A number of arguments have recently been made stating that South African agricultural producers will suffer as a result of the Brexit vote.
According to Wandile Sihlobo of the Agricultural Business Chamber “In principle, South Africa’s agricultural exports to Britain would immediately face generally higher tariffs set at the Most Favoured Nation (MFN) applicable under the World Trade Organisation (WTO).”
However, Viccy Baker of the consumer price comparison website Retail Price Watch says higher export tariffs could mean more agricultural products on the local market with a subsequent positive effect on local prices in the short term.
Whatever the other negative effects, Britain’s exit from the EU will force it to relook the pernicious system of agricultural subsidies which permeates Britain’s agricultural life. Despite all South Africa’s links with Britain, such as a common language, heritage, strong communications, investment and tourism, Britain is not even in the top five of South Africa’s export trading partners.
A change to the application of farm subsidies might well increase the competitiveness of South African products in British markets, thereby freeing up our markets and allowing for expansion of the agricultural sector.
More than three billion GBP in subsidies annually goes to British landowners (they do not even have to farm the land) some of whom are the richest people in the country, from the EU’s Common Agricultural Policy.
While some pro-Brexit politicians have made promises that British farm subsidies will remain or even increase, it is difficult to envisage how these subsidies and concessions, which currently make up more than one half of a British farmer’s income, would remain at this level if funded solely by the British taxpayer.
In the meantime, a kilogram of Granny Smith apples today costs R43 in Tesco and Sainsbury’s British supermarkets, while the same kilogram costs around R13 in Pick n Pay and Checkers in South Africa.
While there is far less of a price differential in many other fresh foods (Sainsbury’s 2l fresh milk is R21.41 today for example as against Shoprite’s price for Clover of R29.99) this too can be explained by the lack of competition in both markets which gives market manipulators free rein to set pricing levels in their respective areas.
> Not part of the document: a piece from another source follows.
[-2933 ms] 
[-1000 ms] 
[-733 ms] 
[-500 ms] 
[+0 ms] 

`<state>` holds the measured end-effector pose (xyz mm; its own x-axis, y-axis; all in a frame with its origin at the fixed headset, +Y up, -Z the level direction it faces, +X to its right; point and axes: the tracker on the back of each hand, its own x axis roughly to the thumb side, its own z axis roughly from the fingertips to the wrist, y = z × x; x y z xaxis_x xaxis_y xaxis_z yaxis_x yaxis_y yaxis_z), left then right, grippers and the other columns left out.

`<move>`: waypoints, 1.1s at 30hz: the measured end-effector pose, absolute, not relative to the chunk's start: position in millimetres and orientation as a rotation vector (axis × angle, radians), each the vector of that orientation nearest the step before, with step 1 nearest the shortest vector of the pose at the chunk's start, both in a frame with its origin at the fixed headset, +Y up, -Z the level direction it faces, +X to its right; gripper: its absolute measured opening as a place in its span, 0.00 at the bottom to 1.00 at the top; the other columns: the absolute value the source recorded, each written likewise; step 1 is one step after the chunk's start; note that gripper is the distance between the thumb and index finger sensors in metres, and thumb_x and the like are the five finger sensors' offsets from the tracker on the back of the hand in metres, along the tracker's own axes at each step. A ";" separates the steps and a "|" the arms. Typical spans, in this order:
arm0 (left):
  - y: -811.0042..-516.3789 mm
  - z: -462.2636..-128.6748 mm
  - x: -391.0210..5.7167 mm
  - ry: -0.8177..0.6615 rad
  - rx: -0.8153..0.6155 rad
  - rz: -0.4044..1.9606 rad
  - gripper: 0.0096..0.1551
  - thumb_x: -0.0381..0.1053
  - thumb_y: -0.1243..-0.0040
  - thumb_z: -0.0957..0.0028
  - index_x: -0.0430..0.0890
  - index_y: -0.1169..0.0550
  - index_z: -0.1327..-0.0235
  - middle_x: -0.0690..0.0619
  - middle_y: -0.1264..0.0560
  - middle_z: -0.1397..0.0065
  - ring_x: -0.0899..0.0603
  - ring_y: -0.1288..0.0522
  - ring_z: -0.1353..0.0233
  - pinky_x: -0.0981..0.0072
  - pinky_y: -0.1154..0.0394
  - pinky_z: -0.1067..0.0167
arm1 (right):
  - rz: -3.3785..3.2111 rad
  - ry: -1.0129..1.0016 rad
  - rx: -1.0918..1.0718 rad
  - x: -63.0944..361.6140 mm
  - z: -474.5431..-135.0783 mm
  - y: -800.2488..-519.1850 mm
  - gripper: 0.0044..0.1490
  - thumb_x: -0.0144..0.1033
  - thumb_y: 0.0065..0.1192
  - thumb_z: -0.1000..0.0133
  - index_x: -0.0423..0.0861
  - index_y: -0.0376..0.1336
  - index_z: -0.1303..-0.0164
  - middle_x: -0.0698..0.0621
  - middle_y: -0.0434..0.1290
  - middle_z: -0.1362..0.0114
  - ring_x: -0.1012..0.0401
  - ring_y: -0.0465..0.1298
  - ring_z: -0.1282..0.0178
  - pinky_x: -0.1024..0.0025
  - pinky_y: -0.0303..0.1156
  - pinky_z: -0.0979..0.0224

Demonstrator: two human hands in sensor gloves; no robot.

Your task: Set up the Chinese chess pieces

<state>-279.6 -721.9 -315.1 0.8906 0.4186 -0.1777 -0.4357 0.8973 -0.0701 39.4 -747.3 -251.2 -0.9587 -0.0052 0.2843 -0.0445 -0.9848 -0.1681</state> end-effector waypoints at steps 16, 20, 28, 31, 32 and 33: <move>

EU subsidies to British farmers meant less efficient production and higher prices to their own populations. While it is impossible to predict exactly how a change to those subsidies might affect South African farmers, it surely cannot be worse than the current stultifying situation.
Many South African farmers are low cost highly efficient producers. They are straining at the gate and the agricultural sector is withering away while the average British farmer collects taxpayers’ money whether he is producing or not.